“The cost of the things in market, and maybe a little extra to Mr. Metzerott for the fire,” said Sally. “I used to be quick at figures, Mis’ Rolf; and if I ain’t forgot how, I’ll cipher it out, and let you know. You needn’t be afraid we’ll cheat you, or make anything out of you; we’ve been made too much out of ourselves.”

But when it was also arranged that they should do Frau Anna’s washing, Sally concluded that they might give up their work at Grind and Crushem’s.

“And how it feels to be free again, you won’t never know, Mr. Metzerott,” she said, when the deed had been done.

“Now I want to know,” said Karl, looking up from his work with a quizzical smile, “what’s the difference between the way you’re living now and domestic service. Wouldn’t it have been better to live out with some rich person, who would have paid good wages, than to work for Grind and Crushem?”

“Maybe it would,” said Sally thoughtfully. “Hired girls do get good wages, that’s so.”

“It’s your American independence,” said Metzerott. “You don’t find German girls willing to starve rather than live out.”

“There wasn’t much independence at our shop,” answered Sally dryly. “I don’t know why it is, Mr.
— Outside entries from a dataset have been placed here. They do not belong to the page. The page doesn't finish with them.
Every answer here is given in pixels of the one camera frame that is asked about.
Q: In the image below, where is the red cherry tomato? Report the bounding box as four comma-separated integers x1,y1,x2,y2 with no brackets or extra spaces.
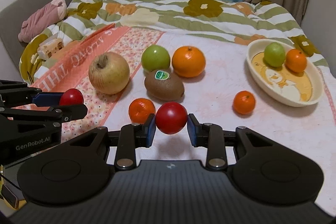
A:
155,102,187,135
59,89,84,106

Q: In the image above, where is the small mandarin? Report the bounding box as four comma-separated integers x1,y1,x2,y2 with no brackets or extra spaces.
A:
232,90,256,115
128,98,156,124

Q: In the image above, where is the brown kiwi with sticker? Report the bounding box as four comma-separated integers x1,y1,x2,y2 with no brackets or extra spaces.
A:
144,69,185,101

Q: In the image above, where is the large yellow-red apple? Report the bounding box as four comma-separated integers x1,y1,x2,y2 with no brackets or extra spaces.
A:
88,52,130,95

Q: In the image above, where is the large orange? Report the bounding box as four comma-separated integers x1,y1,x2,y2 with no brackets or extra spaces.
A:
171,46,206,78

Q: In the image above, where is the large green apple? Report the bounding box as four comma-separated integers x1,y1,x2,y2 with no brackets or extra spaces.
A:
141,45,170,72

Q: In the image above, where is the small snack packet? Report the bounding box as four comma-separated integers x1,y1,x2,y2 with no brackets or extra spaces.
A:
37,38,64,60

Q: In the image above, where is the pink floral bed sheet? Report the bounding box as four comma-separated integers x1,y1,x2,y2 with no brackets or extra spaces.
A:
34,27,335,214

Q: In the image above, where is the grey headboard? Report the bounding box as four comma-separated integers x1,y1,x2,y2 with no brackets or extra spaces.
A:
1,0,72,66

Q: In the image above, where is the cream oval dish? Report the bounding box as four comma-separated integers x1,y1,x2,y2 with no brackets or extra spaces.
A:
246,39,323,107

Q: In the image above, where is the pink plush toy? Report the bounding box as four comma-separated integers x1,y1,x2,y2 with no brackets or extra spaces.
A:
18,0,67,43

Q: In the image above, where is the small green apple in dish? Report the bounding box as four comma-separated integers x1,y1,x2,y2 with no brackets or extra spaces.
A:
264,42,286,68

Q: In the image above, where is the small orange in dish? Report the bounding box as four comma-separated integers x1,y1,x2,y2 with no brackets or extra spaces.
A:
285,49,307,73

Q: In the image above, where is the floral striped duvet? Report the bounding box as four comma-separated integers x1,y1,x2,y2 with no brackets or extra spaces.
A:
19,0,327,84
Metzerott, but American girls won’t live out ef they can do anything else; or ef they do, they feel kinder degraded, and it makes ‘em so uppish and contrary there’s no livin’ in the house with ‘em. I’ve seen ‘em real sassy, just because they felt lowered in their own eyes.”

“They were fools!” said Metzerott briefly. “What is there in honest work to degrade any one?”
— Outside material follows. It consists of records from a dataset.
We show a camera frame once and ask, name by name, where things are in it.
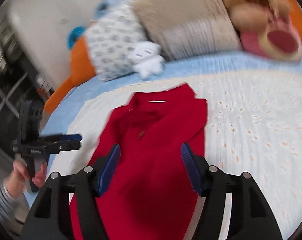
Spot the pink strawberry bear plush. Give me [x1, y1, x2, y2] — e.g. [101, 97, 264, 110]
[240, 20, 302, 62]

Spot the brown teddy bear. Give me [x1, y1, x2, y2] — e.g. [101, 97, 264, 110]
[222, 0, 291, 33]

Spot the red knit sweater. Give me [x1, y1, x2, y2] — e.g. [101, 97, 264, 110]
[89, 84, 207, 239]

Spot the cream daisy blanket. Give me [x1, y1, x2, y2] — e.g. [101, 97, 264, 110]
[47, 69, 302, 240]

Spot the light blue bedspread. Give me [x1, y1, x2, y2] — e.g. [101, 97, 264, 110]
[23, 44, 302, 208]

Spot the blue swim ring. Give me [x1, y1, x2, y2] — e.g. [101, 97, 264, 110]
[66, 26, 87, 51]

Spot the white plush lamb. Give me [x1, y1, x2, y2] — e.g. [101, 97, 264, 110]
[128, 41, 165, 80]

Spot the beige patchwork pillow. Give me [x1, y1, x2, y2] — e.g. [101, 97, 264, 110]
[132, 0, 242, 61]

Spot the dark balcony window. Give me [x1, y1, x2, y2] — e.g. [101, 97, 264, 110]
[0, 18, 45, 158]

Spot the blue floral pillow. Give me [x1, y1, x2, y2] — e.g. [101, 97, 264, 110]
[84, 3, 147, 81]

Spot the person's left hand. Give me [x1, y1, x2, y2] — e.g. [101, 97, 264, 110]
[5, 160, 47, 199]

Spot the striped sleeve forearm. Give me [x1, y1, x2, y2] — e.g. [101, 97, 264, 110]
[0, 180, 23, 223]
“’Tain’t the work,” said Sally; “they’d do that at home, and not feel a mite degraded; and ’tain’t the wages, for ’twouldn’t degrade ‘em to earn that behind a counter. Nor ’tain’t sass, though there’s many a lady as talks to her help like I wouldn’t to a dog. Only way I can explain it, Mr. Metzerott, it must be the Constitution of the United States. You see that makes every man as good as anybody else; but it ain’t lived up to, and the girls feel it, and that’s what riles ‘em. Worse than that, they feel they ain’t as good as the young ladies they wait on, not so pretty, nor so educated, nor so refined; but they might have been if they’d had the same advantages; they might have had just such little white hands and soft voices and pretty ways, that keep the young men a-bendin’ over their chairs all the evenin’. Don’t you s’pose many a girl sees the difference between her farmer beau and the young city doctor or lawyer that comes to the country for his holiday?” (Poor Sally! perhaps she spoke from some past bitter experience of her own!) “And so I think it’s that, Mr. Metzerott, that keeps girls from hirin’ out. They won’t take a menial position where they feel, if they had their rights, they’d be equals,—real equals, I mean, not constitutional or sassy ones. Now, your German girls ain’t taught about equality; they are used to counts and barons and dukes, and all of them people, from their cradles; they ain’t got freedom in the blood, like us Americans.”

“But we breathe it in,” said Metzerott, with gleaming eyes; “and then the remembrance of past wrongs, and the sight of present ones, makes us desperate. We shall teach you Americans, some day, to live up to your own principles.”